# [REQUIRED WORK]
When a line of the entries contains "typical", please list that line.

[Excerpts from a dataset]
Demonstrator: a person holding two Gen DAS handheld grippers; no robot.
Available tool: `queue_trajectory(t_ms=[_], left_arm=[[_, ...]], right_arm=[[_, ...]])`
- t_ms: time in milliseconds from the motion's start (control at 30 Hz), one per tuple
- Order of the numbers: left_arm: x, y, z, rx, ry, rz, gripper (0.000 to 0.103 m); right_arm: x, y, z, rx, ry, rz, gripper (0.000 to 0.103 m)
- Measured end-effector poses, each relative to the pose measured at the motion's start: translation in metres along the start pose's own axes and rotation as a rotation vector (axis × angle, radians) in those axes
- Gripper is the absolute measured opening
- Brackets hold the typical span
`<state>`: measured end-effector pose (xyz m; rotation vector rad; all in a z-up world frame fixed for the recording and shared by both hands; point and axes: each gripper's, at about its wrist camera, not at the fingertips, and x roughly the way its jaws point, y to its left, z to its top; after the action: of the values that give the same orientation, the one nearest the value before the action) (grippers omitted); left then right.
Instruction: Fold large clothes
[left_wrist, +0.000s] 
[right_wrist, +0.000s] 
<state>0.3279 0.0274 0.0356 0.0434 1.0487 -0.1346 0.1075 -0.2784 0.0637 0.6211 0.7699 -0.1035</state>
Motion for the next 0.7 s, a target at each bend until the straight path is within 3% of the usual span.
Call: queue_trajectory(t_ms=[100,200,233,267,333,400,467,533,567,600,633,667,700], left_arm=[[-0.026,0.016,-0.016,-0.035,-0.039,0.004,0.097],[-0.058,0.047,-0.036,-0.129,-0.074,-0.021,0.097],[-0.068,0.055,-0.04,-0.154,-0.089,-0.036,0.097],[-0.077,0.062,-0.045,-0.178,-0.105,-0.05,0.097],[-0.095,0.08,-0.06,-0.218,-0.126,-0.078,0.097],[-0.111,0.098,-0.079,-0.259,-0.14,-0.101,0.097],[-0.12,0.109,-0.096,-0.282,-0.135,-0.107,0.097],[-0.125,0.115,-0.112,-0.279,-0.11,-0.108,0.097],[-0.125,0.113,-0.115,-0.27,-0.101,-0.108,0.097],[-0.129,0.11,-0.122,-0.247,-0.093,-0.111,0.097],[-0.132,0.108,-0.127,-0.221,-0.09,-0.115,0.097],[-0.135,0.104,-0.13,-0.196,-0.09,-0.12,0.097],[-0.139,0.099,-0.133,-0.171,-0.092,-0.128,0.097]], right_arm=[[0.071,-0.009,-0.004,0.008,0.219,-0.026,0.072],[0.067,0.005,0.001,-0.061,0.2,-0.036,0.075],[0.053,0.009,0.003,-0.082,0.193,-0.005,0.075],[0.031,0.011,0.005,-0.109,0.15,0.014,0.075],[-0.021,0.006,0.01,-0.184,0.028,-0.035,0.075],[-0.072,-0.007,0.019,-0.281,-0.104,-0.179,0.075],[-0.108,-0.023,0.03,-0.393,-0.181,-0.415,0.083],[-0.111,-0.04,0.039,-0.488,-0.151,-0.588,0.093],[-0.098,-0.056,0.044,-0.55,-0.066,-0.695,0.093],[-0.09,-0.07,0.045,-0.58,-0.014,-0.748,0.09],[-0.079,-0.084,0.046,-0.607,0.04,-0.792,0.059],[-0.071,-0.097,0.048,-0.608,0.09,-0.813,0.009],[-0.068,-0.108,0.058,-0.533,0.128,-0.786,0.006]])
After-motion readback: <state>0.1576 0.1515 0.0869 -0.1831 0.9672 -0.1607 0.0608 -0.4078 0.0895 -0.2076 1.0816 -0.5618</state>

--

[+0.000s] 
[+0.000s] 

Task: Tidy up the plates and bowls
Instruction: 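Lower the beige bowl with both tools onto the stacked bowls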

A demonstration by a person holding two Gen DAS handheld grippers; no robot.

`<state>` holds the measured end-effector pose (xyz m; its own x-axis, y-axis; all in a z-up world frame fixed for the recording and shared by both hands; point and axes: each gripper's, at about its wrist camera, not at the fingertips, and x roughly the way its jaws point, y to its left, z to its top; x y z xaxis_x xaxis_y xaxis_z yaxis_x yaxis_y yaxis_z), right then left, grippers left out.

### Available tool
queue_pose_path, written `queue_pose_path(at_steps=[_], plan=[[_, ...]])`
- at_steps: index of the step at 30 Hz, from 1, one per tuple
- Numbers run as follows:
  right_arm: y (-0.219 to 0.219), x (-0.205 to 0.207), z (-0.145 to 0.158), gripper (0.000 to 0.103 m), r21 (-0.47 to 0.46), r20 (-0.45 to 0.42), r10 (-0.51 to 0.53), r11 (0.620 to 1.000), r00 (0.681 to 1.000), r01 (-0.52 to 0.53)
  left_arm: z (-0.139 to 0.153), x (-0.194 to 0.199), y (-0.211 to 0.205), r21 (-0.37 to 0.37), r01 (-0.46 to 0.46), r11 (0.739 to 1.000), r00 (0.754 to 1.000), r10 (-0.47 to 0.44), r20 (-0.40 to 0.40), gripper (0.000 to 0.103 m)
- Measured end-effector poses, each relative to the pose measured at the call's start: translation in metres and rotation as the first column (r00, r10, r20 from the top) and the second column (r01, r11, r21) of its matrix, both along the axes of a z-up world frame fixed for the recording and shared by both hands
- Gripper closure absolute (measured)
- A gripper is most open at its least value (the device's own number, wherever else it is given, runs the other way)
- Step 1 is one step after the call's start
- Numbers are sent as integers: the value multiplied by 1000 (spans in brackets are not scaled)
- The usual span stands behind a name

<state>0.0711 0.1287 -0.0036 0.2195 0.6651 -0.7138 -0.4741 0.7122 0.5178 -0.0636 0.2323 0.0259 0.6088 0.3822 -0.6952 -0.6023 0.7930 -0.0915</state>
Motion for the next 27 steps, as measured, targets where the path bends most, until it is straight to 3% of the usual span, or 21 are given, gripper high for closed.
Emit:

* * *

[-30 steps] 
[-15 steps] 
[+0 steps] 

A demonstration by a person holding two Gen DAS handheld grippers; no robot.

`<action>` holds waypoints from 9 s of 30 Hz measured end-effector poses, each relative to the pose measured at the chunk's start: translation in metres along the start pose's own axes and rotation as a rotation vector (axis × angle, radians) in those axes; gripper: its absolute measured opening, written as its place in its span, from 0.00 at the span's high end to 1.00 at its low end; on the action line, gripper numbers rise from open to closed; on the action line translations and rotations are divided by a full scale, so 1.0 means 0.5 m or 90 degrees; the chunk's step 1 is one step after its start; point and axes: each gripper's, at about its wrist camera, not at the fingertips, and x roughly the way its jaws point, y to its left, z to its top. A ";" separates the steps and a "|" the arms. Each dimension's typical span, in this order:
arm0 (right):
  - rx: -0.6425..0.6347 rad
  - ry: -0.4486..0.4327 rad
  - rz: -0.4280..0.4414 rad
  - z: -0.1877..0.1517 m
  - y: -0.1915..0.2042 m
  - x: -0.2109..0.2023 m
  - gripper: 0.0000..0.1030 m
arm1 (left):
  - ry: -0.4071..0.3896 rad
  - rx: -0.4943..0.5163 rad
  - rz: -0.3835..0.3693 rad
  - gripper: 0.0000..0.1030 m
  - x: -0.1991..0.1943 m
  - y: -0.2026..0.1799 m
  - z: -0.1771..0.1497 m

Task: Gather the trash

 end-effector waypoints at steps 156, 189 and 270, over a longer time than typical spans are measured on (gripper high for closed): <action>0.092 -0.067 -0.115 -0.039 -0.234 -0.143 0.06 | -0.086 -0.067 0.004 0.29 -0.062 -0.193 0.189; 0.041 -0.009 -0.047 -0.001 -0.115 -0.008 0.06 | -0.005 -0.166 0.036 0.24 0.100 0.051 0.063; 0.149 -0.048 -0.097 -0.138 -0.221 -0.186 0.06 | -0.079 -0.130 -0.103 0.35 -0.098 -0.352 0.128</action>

# [ANSWER TO THIS TASK]
- Brackets hold the typical span
`<action>` holds waypoints from 9 s of 30 Hz measured end-effector poses, each relative to the pose measured at the chunk's start: translation in metres along the start pose's own axes and rotation as a rotation vector (axis × angle, radians) in those axes; gripper: its absolute measured opening, written as its place in its span, from 0.00 at the span's high end to 1.00 at its low end; on the action line, gripper numbers rise from open to closed; on the action line translations and rotations are divided by a full scale, so 1.0 means 0.5 m or 90 degrees; the chunk's step 1 is one step after its start; point and axes: each gripper's, at about its wrist camera, not at the fingertips, and x roughly the way its jaws point, y to its left, z to its top. A ";" separates the steps and a "|" the arms. Each dimension's typical span, in this order:
 end-effector waypoints at steps 156, 189 and 270, over a longer time than typical spans are measured on (gripper high for closed): <action>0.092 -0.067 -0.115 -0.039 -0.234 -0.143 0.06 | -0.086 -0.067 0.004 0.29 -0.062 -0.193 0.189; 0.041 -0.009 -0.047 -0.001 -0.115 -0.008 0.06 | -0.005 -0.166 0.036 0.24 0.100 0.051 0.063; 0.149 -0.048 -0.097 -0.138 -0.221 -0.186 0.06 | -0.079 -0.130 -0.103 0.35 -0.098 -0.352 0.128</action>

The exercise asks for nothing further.